§ **DATASET EXCERPTS**

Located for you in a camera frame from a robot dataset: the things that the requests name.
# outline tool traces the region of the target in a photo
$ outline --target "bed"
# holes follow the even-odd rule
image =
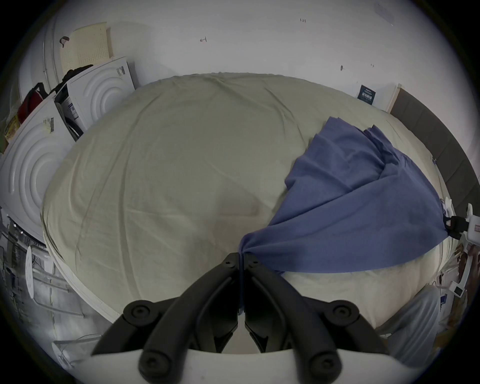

§ **WHAT YOU HAVE TO DO**
Copy every record exactly as written, leaving out the pictures.

§ **RESPONSE TO THIS EXERCISE**
Located for you in a camera frame from a robot dataset: the things that the requests name.
# outline tool traces the region of the target in a photo
$ outline --target "bed"
# holes follow the even-odd rule
image =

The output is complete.